American Visions, June-July, 1997 by Henry Chase

This summer, the Museum of Modern Art in New York City offers a rare retrospective survey of 19 of the hundreds of all-black-cast "race movies" that filled segregated cinemas during the years of Jim Crow. "Within Our Gates: American Race Films, 1918-1949" takes its name from the title of Oscar Micheaux's 1920 film, which was the director's response to D.W. Griffiths' ground-breaking The Birth of a Nation, a film whose flamboyant narrative was as racially prejudicial as its cinematography was revolutionary.

Typically portraying a black world that paralleled its white counterpart, "race" films mirrored the genres that dominated Hollywood. From religious melodramas (such as Micheaux's 1925 Body and Soul and Spencer Williams' 1941 The Blood of Jesus) to westerns (such as Herb Jeffries' 1938 Two Gun Man From Harlem), gangster and detective thrillers (Double Deal, 1939, and Dark Manhattan, 1937), comedies (Boy! What a Girl!, 1945, and Beware, 1946), family dramas (Moon Over Harlem, 1939, and Broken Strings, 1940) and musicals (Hi-De-Ho, 1947), these films reveal a country as sharply divided by race as it was broadly united by shared cultural norms, obsessions, fantasies and myths. (One of these shared obsessions was movies: Almost 700 segregated movie houses dotted America in the 1940s.)

The retrospective's 19 films were selected by Laurence Kardish, curator of film and video at the Museum of Modern Art, and James E. Wheeler, founder and director of Concept East II, Detroit, a nonprofit organization devoted to the preservation and presentation of African-American arts. of the films he helped select, The Blood of Jesus looms largest in Wheeler's mind, for it was the first movie he ever saw, as a 5-year-old in 1946, growing up in the small black community of Lumber, Ark. "My parents ran a juke joint," Wheeler fondly recalls, "and all-black films were shown in its cafe. I still remember first seeing Blood of Jesus -- it was so intensely realistic, so real, the people and the river baptisms looked so like Lumber. I never saw anything but all-black films until I moved North -- then I never saw another one."

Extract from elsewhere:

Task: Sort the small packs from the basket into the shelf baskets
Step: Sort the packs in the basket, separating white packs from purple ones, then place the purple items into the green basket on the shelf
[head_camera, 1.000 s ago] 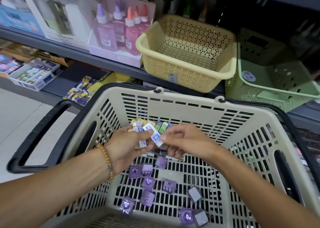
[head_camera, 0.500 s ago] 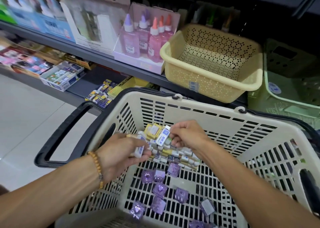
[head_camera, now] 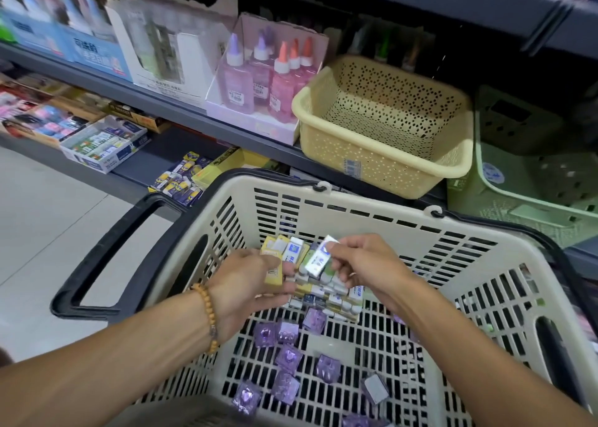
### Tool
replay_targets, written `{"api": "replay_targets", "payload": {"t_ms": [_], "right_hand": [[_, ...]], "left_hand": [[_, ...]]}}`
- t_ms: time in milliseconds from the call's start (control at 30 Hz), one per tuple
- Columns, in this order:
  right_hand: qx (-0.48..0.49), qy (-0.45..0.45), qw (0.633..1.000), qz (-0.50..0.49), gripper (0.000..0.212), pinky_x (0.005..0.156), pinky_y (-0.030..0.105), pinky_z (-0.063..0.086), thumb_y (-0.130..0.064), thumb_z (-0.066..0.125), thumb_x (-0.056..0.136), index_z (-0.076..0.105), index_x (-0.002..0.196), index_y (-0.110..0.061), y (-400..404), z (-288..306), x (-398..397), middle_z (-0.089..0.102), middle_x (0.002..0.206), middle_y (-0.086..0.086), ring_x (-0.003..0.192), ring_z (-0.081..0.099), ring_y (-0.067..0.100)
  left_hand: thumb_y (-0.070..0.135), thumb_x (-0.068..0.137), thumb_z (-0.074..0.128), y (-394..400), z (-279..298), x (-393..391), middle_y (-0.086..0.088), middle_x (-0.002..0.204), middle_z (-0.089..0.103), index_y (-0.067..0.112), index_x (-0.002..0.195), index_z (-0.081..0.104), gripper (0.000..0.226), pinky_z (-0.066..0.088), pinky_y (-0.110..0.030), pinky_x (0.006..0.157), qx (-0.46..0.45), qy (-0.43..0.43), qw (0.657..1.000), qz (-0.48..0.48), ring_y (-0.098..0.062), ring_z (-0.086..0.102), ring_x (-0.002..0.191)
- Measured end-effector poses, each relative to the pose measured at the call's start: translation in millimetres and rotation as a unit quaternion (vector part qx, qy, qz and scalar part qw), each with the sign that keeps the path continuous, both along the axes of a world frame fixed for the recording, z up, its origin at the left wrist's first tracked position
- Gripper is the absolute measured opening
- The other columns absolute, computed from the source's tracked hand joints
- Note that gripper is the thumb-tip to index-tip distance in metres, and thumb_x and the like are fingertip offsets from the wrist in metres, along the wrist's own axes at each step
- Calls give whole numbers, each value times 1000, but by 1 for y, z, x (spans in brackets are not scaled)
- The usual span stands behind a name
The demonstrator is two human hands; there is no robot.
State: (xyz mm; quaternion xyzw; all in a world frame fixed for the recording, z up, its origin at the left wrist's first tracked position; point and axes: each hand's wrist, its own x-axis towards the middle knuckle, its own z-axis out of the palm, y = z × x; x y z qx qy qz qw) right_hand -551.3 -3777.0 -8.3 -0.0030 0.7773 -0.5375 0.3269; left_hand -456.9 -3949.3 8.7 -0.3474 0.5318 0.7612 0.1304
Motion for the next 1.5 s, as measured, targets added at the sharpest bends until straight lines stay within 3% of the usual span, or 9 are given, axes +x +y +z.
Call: {"api": "replay_targets", "payload": {"t_ms": [167,333,433,800,900,1033,1167,1300,1500], "right_hand": [[11,-9,999,-36,11,53,24,51,-11,61,95,69,96,-4,-3,-7,-1,69,82,13,54,60,12],[2,67,997,50,23,50,21,45,-37,62,94,72,87,-18,4,5,21,63,67,-3,53,52,8],[-16,50,995,86,17,48,19,45,-30,65,93,70,86,-16,6,7,28,64,64,-4,51,53,7],[17,-4,998,-63,15,53,23,52,-9,56,97,69,92,-4,24,-24,-6,67,75,10,54,60,12],[39,30,995,-87,15,54,21,51,-8,55,96,70,95,-10,43,-20,-4,70,80,8,56,62,10],[259,135,956,16,20,64,27,52,-13,53,94,69,82,-19,91,-17,6,68,80,-5,69,64,10],[446,108,873,166,36,105,38,42,-25,53,93,55,129,-21,105,-44,16,56,130,10,124,49,30],[436,67,872,212,34,108,38,38,-30,56,94,48,127,-25,104,-64,29,39,144,14,130,42,33],[399,59,864,302,51,96,32,41,-21,66,87,47,134,-21,94,-72,58,41,119,5,115,48,24]], "left_hand": [[4,92,59,2,-1,2,-19,99,72,-1,102,62,11,58,-26,65,-23,6,998,-61,-27,73,83],[8,90,65,16,2,-3,-17,96,73,0,99,65,12,58,-24,66,-65,30,990,-123,-22,74,78],[8,90,64,24,2,-5,-16,96,72,-1,103,64,15,59,-24,68,-76,46,985,-149,-21,74,80],[20,98,51,24,-12,10,5,108,62,20,100,61,11,57,-23,78,-247,91,937,-228,-5,66,95],[25,98,51,21,-18,12,9,106,60,25,102,60,10,54,-26,84,-306,95,904,-283,-6,62,97],[31,97,52,14,-33,4,6,119,58,26,118,53,22,50,-27,89,-397,60,800,-445,-13,59,104],[41,92,58,17,-64,-4,-12,147,39,30,148,23,67,45,-36,101,-456,-5,684,-569,-28,55,120],[51,84,62,30,-93,2,-15,158,11,43,150,4,88,33,-38,110,-469,-15,651,-597,-33,41,134],[48,80,69,44,-107,8,-12,144,41,45,146,10,88,42,-29,97,-397,25,647,-650,-27,50,120]]}}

Complementing "Within Our Gates" is Brought to Light: Black Cinema, 1921-1959." This exhibition of 42 posters and 44 lobby cards, heralds and press books (all from Wheeler's private collection) explores and celebrates early black filmmaking's presence in print. Then, as now, promotional materials featured the industry's most recognizable stars -- Paul Robeson and Anita Bush during black cinema's birth, and Herb Jeffries, Lena Horne and Dorothy Dandridge (the last two of whom made the transition to mainstream Hollywood productions) in later years. Both the black movies and the posters that promoted them underscore a profound truth, says Kardish: "You can hardly imagine a cinema that is more American than `race films.'"

"Within Our Gates" runs through July 8; "Brought to Light" runs through July 6.

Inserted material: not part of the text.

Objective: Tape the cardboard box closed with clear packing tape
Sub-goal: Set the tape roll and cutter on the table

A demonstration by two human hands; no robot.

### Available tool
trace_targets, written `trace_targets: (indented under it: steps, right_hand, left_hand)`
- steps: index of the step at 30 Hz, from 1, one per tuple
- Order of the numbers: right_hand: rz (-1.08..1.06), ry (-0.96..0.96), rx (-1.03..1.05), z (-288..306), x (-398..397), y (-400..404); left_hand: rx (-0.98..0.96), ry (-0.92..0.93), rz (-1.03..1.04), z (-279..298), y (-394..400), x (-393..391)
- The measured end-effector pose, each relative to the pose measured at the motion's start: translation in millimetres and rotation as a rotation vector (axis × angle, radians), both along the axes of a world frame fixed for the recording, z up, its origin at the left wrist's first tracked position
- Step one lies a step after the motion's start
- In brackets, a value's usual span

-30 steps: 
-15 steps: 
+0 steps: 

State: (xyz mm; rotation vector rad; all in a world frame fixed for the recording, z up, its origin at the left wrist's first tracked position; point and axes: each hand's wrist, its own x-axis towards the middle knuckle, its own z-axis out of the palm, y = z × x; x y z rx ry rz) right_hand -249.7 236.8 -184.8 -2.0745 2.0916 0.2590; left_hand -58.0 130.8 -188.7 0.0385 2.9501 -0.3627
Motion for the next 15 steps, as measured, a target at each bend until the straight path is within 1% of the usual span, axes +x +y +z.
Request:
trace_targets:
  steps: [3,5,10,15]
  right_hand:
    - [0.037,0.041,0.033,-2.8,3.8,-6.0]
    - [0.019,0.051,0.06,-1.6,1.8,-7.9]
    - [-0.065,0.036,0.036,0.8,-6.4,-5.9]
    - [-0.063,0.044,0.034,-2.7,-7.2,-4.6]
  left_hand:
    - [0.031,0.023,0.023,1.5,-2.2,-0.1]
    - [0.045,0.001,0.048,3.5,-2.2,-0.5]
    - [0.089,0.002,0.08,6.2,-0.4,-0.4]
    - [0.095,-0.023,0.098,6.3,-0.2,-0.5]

Wren Halle Berry, Robert Townsend, Debbie Allen, Babyface and others from the worlds of black filmmaking and entertainment gather in Acapulco, Mexico, June 24 to 29, it won't just be for the pleasures of partying at the Mexican resort. Sure, there will be parties galore, along with a comedy show, a celebrity fashion show, industry networking, sun, sand, shopping, and probably the occasional display of acute divanes -- but all these will merely serve as background to the first-ever Acapulco Black Film Festival. "The festival," says director Warrington Hudlin (The Great White Hype, Boomerang), "will present the best of international, classic and independent black cinema, providing an occasion to honor excellence in this important genre of American cinema."

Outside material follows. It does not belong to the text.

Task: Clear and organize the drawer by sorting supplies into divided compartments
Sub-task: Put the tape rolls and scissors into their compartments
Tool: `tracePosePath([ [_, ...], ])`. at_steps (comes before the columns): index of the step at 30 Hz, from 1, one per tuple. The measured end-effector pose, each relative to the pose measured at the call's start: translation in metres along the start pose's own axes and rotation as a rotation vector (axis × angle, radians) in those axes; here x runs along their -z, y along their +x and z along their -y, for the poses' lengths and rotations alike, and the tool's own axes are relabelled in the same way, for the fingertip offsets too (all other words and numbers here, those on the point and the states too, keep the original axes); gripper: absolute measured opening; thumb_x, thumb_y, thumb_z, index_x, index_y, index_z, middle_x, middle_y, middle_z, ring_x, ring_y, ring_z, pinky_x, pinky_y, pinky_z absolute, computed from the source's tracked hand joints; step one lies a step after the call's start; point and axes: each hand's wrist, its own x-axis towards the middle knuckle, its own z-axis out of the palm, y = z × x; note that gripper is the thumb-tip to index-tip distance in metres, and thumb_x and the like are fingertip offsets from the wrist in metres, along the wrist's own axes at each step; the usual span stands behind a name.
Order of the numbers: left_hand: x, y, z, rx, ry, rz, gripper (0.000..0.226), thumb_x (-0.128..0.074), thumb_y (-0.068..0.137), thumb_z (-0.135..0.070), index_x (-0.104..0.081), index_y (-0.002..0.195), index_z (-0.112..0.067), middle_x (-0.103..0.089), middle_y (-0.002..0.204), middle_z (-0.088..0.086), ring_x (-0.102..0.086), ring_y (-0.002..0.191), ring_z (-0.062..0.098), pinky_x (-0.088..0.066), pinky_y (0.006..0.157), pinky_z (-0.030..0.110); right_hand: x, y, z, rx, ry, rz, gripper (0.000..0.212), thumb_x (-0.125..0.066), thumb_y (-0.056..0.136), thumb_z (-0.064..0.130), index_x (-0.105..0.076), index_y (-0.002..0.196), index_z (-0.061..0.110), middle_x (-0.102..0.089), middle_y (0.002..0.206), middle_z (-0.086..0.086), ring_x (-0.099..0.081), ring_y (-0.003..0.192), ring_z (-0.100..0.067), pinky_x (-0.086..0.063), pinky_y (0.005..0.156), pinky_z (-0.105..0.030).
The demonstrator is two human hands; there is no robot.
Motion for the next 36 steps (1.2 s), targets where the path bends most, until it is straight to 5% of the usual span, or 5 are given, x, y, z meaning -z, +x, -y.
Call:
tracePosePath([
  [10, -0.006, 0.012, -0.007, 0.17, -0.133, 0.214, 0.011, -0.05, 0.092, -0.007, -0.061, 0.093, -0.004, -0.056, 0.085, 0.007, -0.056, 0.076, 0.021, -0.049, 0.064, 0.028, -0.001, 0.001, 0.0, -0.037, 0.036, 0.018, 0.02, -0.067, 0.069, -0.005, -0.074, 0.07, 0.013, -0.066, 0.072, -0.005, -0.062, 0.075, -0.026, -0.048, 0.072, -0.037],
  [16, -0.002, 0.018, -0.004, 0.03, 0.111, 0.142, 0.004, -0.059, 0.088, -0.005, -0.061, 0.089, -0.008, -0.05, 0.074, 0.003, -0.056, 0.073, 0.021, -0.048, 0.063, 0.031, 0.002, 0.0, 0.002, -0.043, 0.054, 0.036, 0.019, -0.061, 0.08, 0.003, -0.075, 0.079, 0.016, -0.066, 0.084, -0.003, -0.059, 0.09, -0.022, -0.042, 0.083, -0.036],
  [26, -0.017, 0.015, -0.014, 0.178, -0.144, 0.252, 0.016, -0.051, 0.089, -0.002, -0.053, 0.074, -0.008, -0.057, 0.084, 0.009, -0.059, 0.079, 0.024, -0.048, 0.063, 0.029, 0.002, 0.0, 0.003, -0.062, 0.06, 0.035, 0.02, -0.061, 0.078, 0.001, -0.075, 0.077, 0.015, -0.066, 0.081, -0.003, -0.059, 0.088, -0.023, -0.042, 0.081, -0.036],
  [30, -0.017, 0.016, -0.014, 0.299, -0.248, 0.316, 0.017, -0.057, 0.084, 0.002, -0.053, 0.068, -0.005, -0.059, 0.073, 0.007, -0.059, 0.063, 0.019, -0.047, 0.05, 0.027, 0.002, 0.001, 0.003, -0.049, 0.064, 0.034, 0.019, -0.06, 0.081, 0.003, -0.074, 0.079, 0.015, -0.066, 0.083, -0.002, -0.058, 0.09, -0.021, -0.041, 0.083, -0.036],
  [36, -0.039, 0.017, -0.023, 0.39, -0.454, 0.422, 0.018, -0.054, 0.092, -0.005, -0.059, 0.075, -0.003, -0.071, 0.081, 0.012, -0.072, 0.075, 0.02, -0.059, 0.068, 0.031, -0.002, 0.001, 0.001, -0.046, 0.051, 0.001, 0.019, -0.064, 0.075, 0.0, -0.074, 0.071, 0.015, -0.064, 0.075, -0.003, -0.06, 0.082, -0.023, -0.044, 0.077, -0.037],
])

Hudlin is the president of the Black Filmmaker Foundation, a nonprofit organization in New York City established in 1978 to assist emerging African-American filmmakers, and he is the curator of the film program (which includes a special presentation of Bleeding Hearts, Gregory Hines, directorial debut, as well as Fled, Girl 6 and Once Upon a Time When We Were Colored). He is also curating the festival's three panel discussions (whose subjects are the future of black women in American cinema, the role of the motion picture soundtrack, and the relative prospects of actors, comedians and rappers). Director-actress Debbie Allen (Out of Sync), director Julie Dash (Daughters of the Dust, Four Women), singer-songwriter Babyface, director Euzhan Palcy (A Dry White Season, Simeon) and actress Salli Richardson (Sioux City, Posse) are among the panelists.

Director Robert Townsend, whose most recent release is B.A.P.S., will host the Acapulco Black Film Festival, and actress Halle Berry will be honored for her outstanding artistic achievements. The parties will be cool, too.